● YOUR OBJECTIVE
Please find all lines containing "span" in the listing below and copy them.

● DATASET EXTRACT
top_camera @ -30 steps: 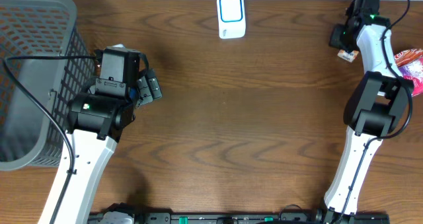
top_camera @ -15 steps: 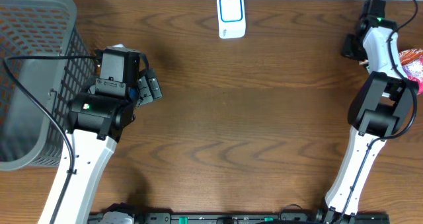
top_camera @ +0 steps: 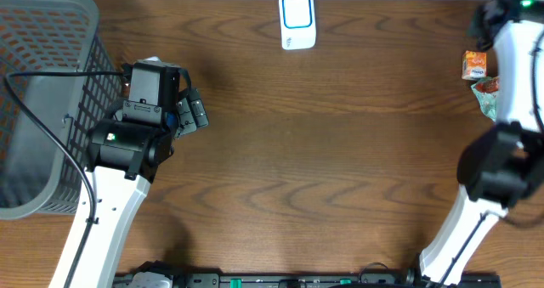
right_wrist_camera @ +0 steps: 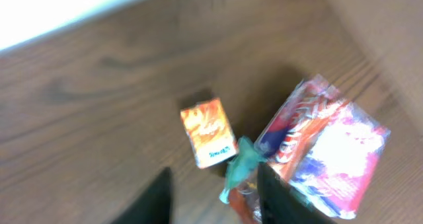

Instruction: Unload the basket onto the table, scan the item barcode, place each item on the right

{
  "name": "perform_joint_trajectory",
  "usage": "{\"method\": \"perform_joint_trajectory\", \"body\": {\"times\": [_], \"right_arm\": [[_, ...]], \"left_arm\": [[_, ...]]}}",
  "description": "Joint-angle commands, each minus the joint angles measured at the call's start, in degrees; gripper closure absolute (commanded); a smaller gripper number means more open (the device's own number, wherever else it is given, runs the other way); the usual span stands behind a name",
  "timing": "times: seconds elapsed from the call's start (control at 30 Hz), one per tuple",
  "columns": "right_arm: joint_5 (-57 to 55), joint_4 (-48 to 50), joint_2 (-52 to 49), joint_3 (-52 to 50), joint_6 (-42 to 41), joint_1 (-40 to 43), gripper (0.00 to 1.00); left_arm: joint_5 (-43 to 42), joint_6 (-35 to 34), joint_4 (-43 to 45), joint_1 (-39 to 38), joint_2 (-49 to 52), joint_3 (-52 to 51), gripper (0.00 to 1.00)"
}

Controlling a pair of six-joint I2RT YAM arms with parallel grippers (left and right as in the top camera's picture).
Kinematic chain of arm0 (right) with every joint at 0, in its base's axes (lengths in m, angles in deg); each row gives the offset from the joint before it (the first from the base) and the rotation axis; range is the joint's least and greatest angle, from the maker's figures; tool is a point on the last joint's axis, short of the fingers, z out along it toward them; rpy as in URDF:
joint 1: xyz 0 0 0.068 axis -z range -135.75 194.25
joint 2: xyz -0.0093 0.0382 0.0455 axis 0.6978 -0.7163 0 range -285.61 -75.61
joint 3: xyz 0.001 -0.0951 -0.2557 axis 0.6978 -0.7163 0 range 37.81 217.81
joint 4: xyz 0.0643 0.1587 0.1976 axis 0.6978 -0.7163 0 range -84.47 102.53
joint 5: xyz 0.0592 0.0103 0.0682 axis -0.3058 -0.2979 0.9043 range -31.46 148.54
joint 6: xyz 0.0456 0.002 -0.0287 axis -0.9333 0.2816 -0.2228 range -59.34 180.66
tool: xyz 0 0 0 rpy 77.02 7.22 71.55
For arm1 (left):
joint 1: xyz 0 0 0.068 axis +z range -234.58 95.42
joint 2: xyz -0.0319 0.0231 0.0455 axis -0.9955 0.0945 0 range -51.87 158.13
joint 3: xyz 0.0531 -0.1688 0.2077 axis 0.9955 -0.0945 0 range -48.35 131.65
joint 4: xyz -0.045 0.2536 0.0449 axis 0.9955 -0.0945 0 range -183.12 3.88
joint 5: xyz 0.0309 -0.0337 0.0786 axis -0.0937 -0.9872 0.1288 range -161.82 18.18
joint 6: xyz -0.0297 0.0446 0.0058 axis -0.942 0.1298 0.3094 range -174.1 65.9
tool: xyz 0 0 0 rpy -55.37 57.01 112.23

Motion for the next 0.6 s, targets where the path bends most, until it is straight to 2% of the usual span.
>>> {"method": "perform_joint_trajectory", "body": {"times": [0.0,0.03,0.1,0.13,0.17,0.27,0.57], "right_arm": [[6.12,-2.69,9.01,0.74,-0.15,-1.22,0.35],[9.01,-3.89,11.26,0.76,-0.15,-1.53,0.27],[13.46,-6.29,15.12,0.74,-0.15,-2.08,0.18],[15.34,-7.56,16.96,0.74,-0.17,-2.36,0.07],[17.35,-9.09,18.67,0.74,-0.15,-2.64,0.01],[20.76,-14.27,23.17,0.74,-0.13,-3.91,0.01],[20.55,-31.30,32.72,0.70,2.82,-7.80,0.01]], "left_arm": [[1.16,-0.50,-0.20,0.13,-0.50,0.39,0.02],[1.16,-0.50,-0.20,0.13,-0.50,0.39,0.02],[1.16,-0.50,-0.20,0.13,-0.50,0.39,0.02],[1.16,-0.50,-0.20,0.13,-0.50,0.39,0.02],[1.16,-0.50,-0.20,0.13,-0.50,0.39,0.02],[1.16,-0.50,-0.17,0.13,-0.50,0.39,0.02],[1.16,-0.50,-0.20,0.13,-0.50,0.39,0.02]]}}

● RESULT
  "description": "Joint-angle commands, each minus the joint angles measured at the call's start, in degrees; gripper closure absolute (commanded); a smaller gripper number means more open (the device's own number, wherever else it is given, runs the other way); the usual span stands behind a name",
Motion for the next 0.6 s, targets where the path bends most, until it is straight to 2% of the usual span.

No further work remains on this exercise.